- _WHAT THIS TASK INVOLVES_
The reply should hold only the lines from the one with "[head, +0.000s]" to the one with "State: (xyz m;", both ends kept, exactly as they appear below, without any pictures.
========
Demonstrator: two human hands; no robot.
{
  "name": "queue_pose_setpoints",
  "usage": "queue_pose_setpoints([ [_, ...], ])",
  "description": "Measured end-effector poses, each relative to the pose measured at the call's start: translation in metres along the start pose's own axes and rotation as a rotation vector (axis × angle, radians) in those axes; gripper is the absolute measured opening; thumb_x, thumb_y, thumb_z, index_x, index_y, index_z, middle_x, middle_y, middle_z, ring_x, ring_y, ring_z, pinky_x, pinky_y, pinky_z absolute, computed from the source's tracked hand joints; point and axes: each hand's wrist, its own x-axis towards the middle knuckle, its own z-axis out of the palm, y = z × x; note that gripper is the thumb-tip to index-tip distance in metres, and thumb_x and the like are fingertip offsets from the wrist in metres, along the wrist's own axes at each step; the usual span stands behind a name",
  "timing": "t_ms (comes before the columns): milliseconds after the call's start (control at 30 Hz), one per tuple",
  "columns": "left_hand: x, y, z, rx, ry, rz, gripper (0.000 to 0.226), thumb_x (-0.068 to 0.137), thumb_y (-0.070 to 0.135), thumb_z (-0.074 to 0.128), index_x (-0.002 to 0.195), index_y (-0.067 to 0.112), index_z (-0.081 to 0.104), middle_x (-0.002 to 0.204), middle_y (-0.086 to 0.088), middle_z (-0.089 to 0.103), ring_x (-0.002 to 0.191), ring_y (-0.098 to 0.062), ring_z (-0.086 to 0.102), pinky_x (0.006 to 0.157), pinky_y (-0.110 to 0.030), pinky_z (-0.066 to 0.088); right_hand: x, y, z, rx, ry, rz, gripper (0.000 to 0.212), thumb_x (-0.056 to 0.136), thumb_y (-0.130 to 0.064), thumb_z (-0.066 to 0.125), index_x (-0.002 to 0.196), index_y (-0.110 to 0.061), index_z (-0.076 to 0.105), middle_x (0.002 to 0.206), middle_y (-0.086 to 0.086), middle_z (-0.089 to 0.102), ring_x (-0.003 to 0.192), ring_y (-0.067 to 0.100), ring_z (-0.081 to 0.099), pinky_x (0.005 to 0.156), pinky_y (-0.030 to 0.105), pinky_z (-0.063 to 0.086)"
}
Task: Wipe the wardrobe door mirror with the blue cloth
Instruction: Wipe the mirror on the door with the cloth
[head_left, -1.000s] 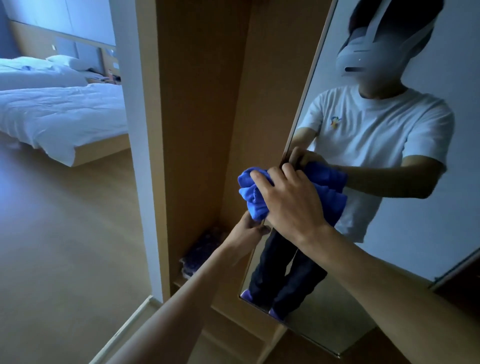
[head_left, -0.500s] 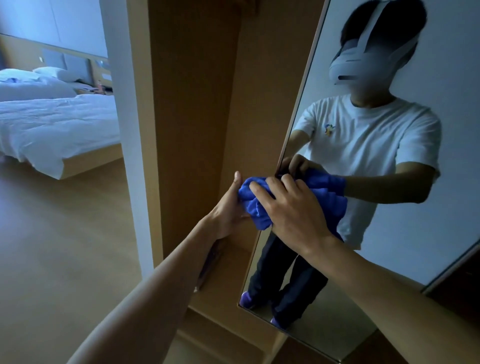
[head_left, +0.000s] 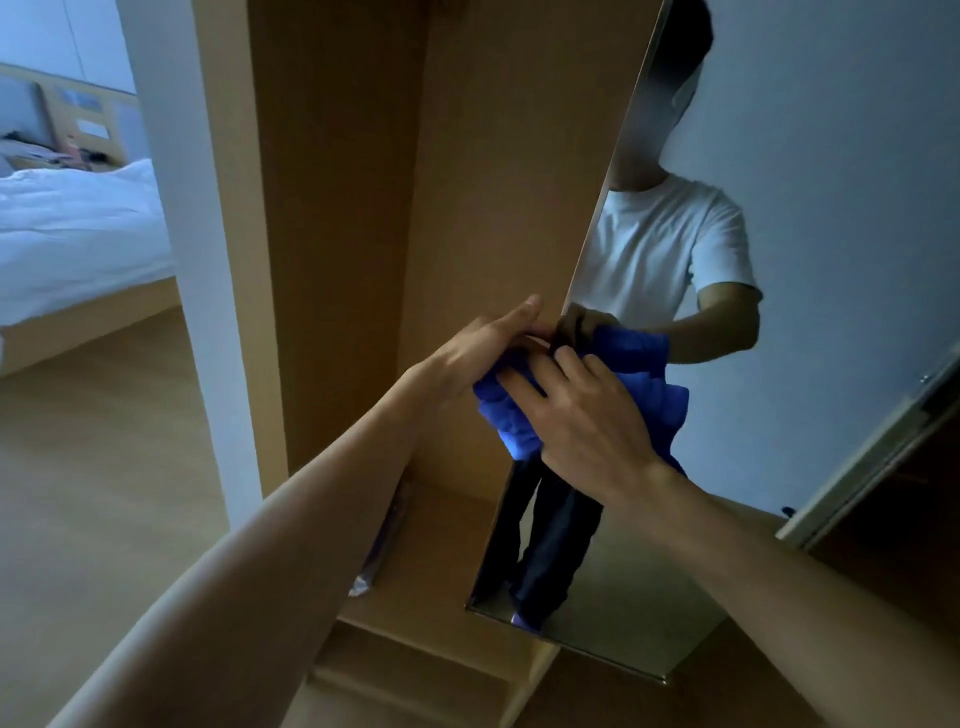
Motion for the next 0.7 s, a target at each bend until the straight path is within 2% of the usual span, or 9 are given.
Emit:
queue_pose_setpoints([
  [133,0.001,-0.005,0.001,0.075,0.016,0.028,0.053,0.104,0.058,0.039,0.118,0.024,0.077,0.111,0.001,0.078,0.109,-0.015,0.070,0.110,-0.039,0.047,0.002,-0.015,0.009,-0.027,-0.069,0.020,0.055,0.083,-0.016,0.042,0.137,-0.013,0.053,0.111,0.011,0.064,0.094,0.027,0.056,0.079,0.040,0.045],
  [233,0.004,-0.016,0.007,-0.016,0.060,0.068,0.047,0.109,0.046,0.039,0.111,0.017,0.076,0.100,-0.002,0.077,0.096,-0.017,0.072,0.104,-0.039,0.052,-0.006,-0.033,0.027,0.002,-0.145,0.014,0.053,0.074,-0.018,0.067,0.126,-0.012,0.060,0.107,0.013,0.065,0.093,0.028,0.058,0.076,0.041,0.047],
  [300,0.006,-0.025,0.013,-0.089,0.073,0.100,0.041,0.111,0.035,0.037,0.106,0.017,0.073,0.090,0.001,0.074,0.083,-0.010,0.070,0.087,-0.025,0.056,-0.016,-0.048,0.040,0.031,-0.222,0.009,0.057,0.070,-0.018,0.075,0.125,-0.012,0.061,0.106,0.014,0.064,0.095,0.029,0.059,0.077,0.040,0.050],
  [367,0.005,-0.034,0.017,-0.136,0.084,0.110,0.038,0.112,0.030,0.036,0.107,0.015,0.071,0.089,0.002,0.072,0.077,-0.002,0.069,0.074,-0.015,0.052,-0.027,-0.065,0.053,0.065,-0.306,0.006,0.056,0.072,-0.017,0.075,0.126,-0.014,0.061,0.107,0.012,0.064,0.098,0.028,0.060,0.080,0.040,0.052],
  [533,0.000,-0.046,0.020,-0.157,0.071,0.124,0.033,0.112,0.025,0.037,0.118,0.015,0.068,0.104,0.001,0.071,0.097,-0.013,0.066,0.093,-0.028,0.051,-0.039,-0.084,0.067,0.119,-0.381,0.010,0.055,0.076,-0.011,0.065,0.131,-0.015,0.059,0.111,0.011,0.065,0.099,0.028,0.060,0.083,0.041,0.053],
  [633,-0.004,-0.052,0.018,-0.156,0.049,0.109,0.033,0.112,0.024,0.038,0.114,0.016,0.069,0.099,0.002,0.072,0.089,-0.007,0.068,0.085,-0.023,0.054,-0.040,-0.080,0.065,0.135,-0.327,0.044,0.058,0.074,-0.009,0.065,0.131,-0.017,0.058,0.111,0.010,0.065,0.097,0.029,0.058,0.080,0.041,0.050],
  [700,-0.006,-0.057,0.016,-0.116,0.040,0.060,0.037,0.112,0.032,0.036,0.116,0.015,0.069,0.102,0.000,0.072,0.090,-0.009,0.068,0.089,-0.024,0.053,-0.037,-0.072,0.060,0.124,-0.256,0.067,0.062,0.072,-0.011,0.062,0.133,-0.018,0.055,0.111,0.010,0.063,0.095,0.029,0.055,0.077,0.040,0.047],
])
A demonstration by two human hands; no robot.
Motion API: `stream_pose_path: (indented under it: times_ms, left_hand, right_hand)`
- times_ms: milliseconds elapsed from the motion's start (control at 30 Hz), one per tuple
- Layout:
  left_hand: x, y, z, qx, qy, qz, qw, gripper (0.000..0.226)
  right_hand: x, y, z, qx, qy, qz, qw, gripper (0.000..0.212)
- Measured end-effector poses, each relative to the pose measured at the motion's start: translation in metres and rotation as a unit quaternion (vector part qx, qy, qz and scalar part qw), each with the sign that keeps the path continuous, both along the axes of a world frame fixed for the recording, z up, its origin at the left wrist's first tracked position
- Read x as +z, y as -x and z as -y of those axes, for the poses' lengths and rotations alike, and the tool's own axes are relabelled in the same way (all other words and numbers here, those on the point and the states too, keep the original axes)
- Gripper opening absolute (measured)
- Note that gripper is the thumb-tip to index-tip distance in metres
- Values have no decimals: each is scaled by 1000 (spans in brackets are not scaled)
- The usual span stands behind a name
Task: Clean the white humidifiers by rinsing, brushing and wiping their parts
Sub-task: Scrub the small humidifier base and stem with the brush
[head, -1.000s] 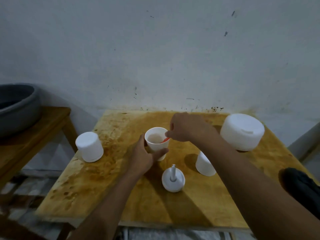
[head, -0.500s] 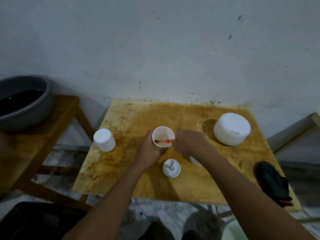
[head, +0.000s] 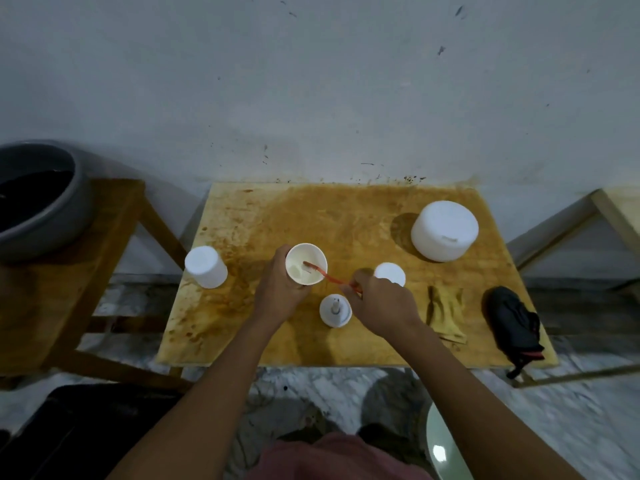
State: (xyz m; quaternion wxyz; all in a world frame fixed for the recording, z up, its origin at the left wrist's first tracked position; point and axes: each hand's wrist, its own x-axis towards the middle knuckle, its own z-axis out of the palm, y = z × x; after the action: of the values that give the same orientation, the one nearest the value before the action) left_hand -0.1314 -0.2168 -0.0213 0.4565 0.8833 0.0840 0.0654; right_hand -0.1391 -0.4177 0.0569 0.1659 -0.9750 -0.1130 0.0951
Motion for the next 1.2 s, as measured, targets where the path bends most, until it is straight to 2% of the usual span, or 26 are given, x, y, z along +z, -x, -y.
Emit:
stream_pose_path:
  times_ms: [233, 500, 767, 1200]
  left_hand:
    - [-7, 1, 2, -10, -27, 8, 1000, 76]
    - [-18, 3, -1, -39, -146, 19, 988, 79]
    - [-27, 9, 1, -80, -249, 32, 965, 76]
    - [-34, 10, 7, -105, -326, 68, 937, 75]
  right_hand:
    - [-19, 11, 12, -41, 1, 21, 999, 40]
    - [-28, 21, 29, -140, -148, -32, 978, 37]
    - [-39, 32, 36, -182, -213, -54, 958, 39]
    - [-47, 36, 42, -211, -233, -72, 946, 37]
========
- _SOLUTION TO THIS PROBLEM_
[head, +0.000s] 
State: (xyz m; quaternion wxyz; all in a world frame fixed for the recording, z up, its origin at the left wrist's first tracked position; point and axes: each hand's wrist, its own x-axis towards the middle knuckle, its own z-axis out of the palm, y = z × x; after the action: of the values that give the same orientation, the one nearest the value before the action) left_hand -0.1314 -0.2168 -0.0213 0.4565 0.8833 0.0840 0.0654; right_hand -0.1391 -0.4177 0.0569 0.1659 -0.9750 -0.1130 0.0951

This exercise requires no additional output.